[ABOUT THIS EXERCISE] Could you print the stretch of lines below from the one with "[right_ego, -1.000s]" through the one with "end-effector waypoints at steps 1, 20", exactly as they stand and without any pictures?

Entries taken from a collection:
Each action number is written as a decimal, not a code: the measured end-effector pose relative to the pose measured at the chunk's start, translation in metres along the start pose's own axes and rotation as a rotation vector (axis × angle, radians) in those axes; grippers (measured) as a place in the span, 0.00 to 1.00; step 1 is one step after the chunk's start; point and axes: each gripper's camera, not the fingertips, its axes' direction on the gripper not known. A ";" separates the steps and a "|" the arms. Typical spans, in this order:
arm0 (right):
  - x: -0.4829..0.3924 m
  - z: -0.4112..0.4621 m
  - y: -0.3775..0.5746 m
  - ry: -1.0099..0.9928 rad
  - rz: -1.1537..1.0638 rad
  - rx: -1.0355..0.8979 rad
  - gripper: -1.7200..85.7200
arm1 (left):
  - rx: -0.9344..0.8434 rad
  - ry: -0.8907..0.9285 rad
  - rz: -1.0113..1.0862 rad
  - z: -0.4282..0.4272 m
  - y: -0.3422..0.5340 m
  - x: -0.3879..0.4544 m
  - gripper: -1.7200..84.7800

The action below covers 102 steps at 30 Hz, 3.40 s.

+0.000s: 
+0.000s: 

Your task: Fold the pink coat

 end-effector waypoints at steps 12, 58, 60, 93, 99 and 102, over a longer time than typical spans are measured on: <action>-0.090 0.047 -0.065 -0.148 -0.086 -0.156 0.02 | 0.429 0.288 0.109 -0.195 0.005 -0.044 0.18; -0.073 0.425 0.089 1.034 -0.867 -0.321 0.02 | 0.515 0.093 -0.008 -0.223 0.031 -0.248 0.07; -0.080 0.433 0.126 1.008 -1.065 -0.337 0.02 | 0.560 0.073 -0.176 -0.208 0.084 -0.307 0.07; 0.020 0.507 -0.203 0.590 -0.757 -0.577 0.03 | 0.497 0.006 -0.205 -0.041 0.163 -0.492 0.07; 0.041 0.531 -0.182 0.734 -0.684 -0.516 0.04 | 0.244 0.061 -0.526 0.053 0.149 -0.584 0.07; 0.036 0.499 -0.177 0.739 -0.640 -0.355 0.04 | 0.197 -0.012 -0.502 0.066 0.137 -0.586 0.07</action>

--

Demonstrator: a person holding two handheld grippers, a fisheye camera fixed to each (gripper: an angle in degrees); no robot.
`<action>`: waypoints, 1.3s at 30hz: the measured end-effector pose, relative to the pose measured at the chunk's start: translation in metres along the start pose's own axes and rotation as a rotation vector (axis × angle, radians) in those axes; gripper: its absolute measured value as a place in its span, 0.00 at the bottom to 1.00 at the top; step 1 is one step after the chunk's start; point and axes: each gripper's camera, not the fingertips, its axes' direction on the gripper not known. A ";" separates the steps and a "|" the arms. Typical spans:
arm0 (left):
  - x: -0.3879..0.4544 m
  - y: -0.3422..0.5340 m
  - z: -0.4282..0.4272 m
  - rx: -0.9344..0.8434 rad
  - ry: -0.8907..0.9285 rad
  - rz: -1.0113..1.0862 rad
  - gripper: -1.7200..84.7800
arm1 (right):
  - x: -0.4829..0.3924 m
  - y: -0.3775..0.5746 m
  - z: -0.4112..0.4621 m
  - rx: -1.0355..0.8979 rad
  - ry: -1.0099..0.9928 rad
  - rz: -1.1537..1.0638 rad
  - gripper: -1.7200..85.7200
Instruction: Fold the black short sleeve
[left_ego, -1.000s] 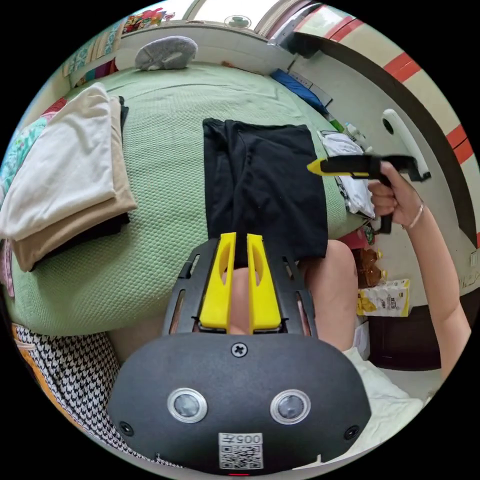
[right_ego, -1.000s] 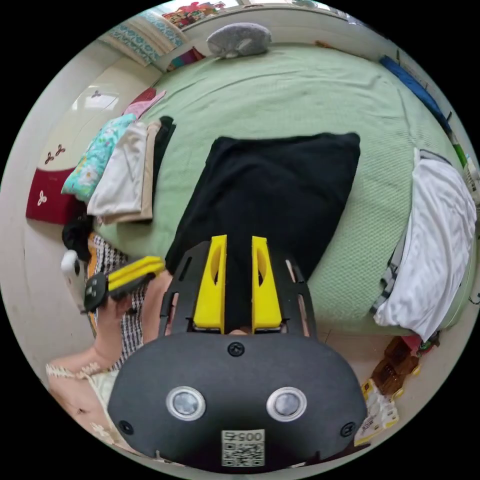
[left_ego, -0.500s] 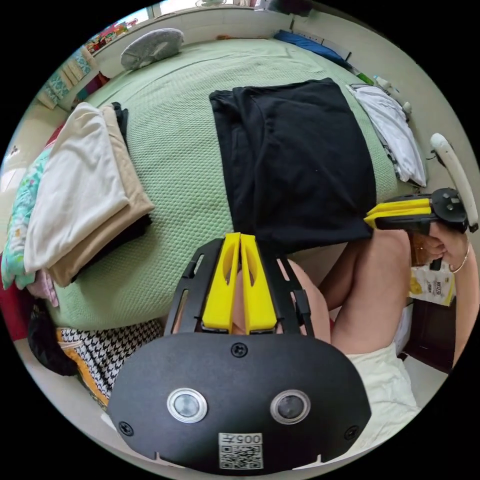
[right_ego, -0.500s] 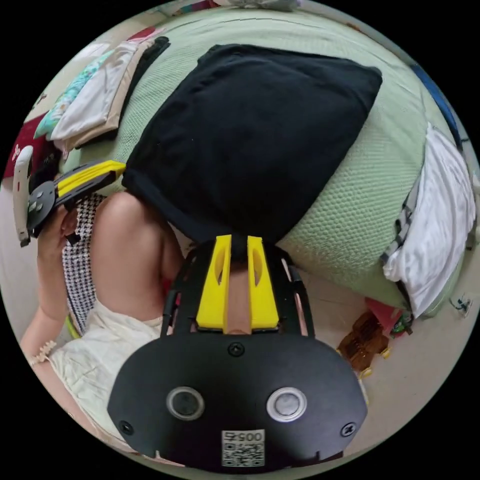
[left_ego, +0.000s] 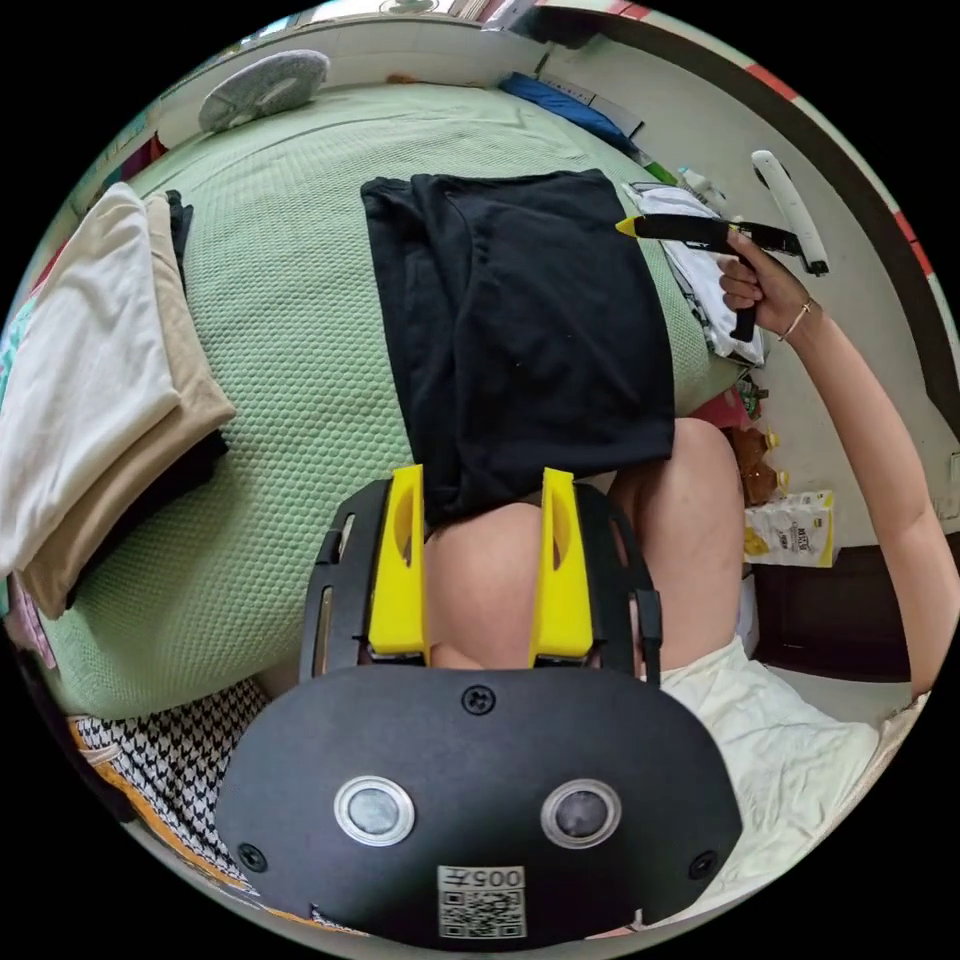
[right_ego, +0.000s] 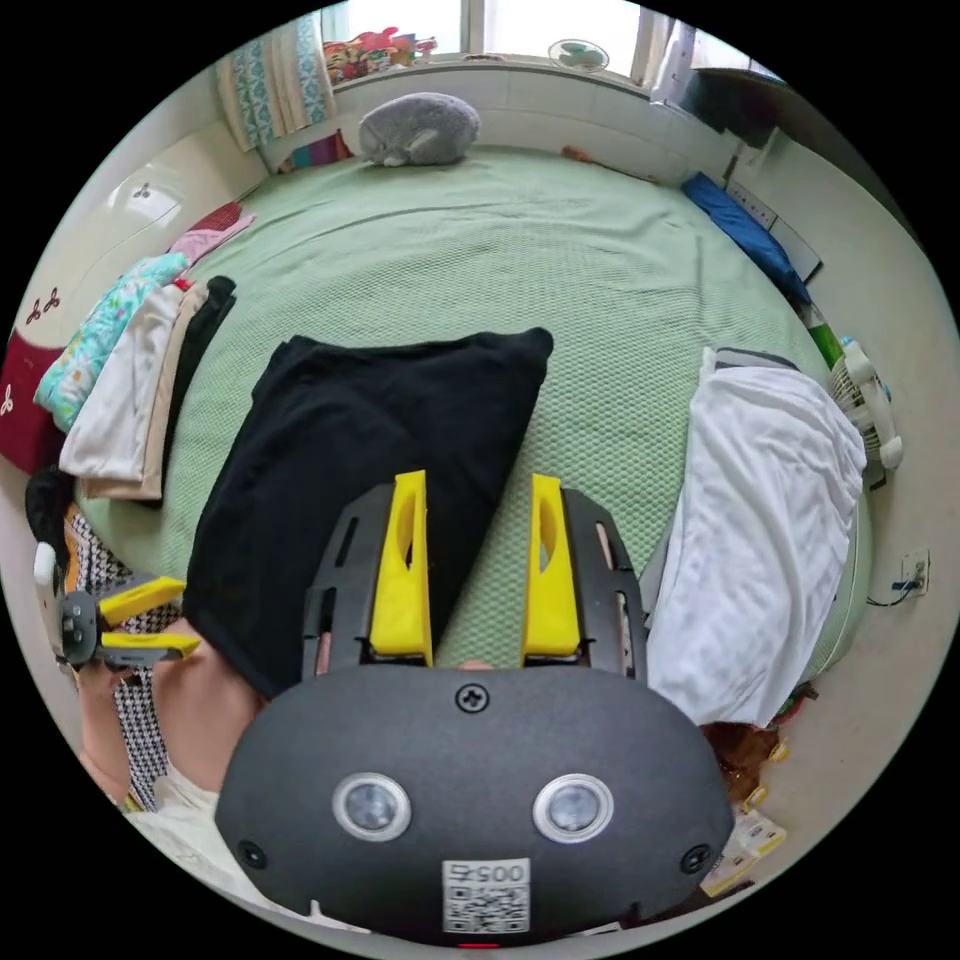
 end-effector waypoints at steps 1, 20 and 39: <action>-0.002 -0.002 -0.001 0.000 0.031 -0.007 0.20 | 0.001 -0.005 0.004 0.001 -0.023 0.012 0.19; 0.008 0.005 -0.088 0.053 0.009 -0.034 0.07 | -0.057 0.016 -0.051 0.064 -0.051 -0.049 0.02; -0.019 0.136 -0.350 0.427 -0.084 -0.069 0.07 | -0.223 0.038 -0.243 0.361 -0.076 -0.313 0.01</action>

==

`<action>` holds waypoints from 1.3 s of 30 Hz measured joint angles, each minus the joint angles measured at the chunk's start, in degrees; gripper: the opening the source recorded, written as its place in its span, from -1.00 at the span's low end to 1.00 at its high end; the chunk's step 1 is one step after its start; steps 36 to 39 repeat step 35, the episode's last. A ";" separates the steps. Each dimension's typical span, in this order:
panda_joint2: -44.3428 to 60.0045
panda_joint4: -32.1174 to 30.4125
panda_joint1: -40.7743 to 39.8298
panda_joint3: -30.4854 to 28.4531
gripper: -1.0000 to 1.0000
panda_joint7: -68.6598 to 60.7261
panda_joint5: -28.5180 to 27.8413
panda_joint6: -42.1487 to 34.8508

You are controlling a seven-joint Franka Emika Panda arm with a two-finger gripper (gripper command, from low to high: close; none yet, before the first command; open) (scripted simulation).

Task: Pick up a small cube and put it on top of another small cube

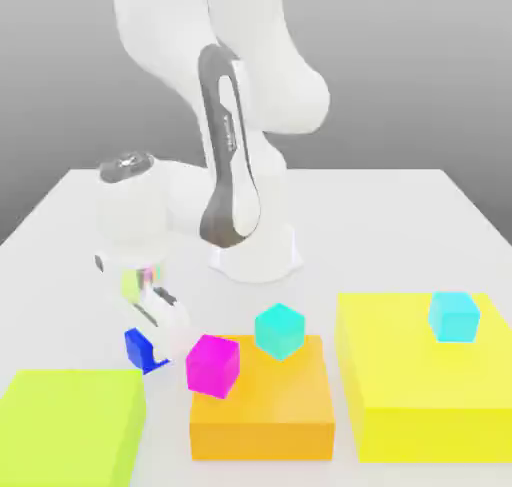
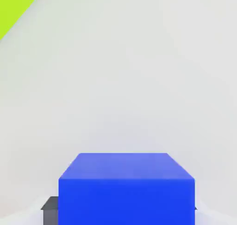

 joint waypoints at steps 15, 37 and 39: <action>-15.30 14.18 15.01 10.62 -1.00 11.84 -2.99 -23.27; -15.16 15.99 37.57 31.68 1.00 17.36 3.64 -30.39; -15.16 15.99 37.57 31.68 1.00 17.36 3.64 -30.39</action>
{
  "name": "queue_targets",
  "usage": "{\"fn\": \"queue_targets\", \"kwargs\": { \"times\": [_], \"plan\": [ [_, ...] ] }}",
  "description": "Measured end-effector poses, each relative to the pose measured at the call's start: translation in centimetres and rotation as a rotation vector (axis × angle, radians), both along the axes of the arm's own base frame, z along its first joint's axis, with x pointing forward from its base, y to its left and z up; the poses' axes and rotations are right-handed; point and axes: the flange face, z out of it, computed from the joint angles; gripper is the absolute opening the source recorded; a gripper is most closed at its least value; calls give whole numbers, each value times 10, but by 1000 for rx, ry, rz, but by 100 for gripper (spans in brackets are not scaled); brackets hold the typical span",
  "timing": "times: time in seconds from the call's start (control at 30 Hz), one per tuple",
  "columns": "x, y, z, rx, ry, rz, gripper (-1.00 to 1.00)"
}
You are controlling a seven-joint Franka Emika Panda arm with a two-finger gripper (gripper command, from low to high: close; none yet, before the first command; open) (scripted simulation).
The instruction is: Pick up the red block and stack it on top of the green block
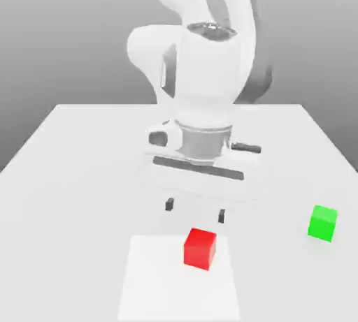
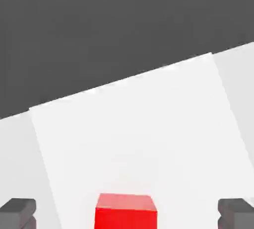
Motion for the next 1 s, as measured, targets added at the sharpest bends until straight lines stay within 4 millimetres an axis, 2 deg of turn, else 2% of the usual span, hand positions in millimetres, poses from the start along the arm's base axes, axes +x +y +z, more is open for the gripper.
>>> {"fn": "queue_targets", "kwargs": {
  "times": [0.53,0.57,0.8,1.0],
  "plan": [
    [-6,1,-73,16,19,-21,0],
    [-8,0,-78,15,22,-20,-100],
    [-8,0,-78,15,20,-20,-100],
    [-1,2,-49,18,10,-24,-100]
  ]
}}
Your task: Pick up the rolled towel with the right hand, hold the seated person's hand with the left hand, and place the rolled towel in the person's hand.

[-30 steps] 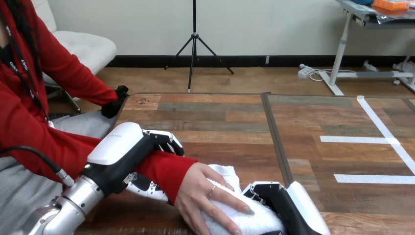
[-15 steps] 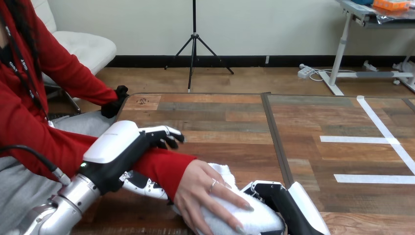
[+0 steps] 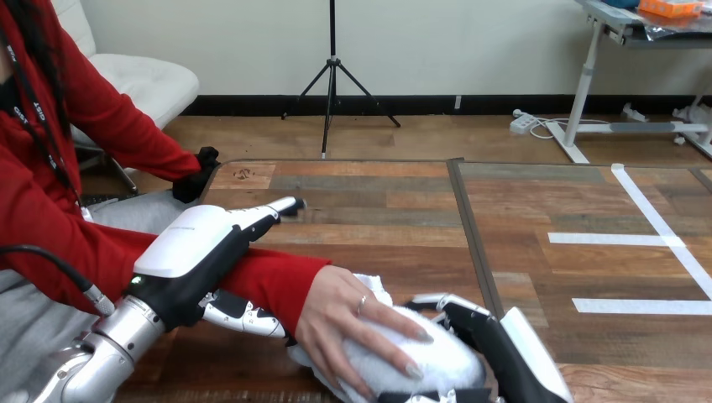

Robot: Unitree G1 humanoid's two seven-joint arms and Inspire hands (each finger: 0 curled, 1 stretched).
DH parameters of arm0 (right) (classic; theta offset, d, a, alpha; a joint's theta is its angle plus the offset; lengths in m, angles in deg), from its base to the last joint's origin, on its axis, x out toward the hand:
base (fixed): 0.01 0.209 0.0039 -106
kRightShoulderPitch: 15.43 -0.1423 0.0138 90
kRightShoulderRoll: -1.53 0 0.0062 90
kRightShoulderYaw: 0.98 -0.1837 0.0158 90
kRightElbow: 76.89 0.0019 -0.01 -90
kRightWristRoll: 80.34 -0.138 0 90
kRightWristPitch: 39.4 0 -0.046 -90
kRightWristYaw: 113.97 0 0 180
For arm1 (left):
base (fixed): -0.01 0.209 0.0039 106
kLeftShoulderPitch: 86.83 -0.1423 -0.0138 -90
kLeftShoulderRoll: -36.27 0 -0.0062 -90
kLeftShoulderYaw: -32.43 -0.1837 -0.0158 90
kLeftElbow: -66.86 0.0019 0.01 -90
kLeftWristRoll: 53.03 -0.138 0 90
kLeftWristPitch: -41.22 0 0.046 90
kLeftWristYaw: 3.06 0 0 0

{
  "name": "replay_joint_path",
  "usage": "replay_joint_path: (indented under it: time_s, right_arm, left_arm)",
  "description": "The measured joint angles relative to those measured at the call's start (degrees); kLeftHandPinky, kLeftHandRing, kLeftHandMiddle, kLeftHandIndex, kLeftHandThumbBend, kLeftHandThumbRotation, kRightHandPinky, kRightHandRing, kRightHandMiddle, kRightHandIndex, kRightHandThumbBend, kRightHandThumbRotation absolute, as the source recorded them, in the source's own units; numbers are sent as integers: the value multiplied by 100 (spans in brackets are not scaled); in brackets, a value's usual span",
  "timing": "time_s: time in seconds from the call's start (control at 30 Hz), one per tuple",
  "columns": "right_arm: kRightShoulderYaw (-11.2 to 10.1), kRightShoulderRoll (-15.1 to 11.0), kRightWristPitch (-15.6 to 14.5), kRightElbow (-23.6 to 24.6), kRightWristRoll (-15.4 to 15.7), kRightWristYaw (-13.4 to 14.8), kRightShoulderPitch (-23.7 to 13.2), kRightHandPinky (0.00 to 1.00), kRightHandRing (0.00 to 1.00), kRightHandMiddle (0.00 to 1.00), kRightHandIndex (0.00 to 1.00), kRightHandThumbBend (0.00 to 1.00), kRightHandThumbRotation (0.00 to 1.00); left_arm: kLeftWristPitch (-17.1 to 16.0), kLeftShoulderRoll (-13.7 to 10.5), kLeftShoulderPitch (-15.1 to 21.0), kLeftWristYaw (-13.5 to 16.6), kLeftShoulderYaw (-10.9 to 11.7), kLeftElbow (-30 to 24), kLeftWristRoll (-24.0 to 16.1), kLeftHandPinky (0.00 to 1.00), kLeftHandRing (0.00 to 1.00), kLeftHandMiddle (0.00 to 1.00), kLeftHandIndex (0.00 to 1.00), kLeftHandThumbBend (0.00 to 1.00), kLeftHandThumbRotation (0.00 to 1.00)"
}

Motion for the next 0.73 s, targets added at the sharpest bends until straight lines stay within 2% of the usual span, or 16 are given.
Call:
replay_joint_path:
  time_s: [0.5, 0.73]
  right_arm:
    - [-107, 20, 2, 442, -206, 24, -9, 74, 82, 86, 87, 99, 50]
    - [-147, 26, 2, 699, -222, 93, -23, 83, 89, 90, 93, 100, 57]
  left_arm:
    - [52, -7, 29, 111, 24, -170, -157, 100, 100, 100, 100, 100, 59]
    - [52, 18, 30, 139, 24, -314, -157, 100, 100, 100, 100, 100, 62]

[RESPONSE TO THIS TASK]
[right_ego, -1.000s] 
[left_ego, -0.500s] 
[right_ego, -0.500s] 
[left_ego, +0.000s] 
[right_ego, +0.000s] 
 end-effector waypoints at steps 1, 20 and 39: <action>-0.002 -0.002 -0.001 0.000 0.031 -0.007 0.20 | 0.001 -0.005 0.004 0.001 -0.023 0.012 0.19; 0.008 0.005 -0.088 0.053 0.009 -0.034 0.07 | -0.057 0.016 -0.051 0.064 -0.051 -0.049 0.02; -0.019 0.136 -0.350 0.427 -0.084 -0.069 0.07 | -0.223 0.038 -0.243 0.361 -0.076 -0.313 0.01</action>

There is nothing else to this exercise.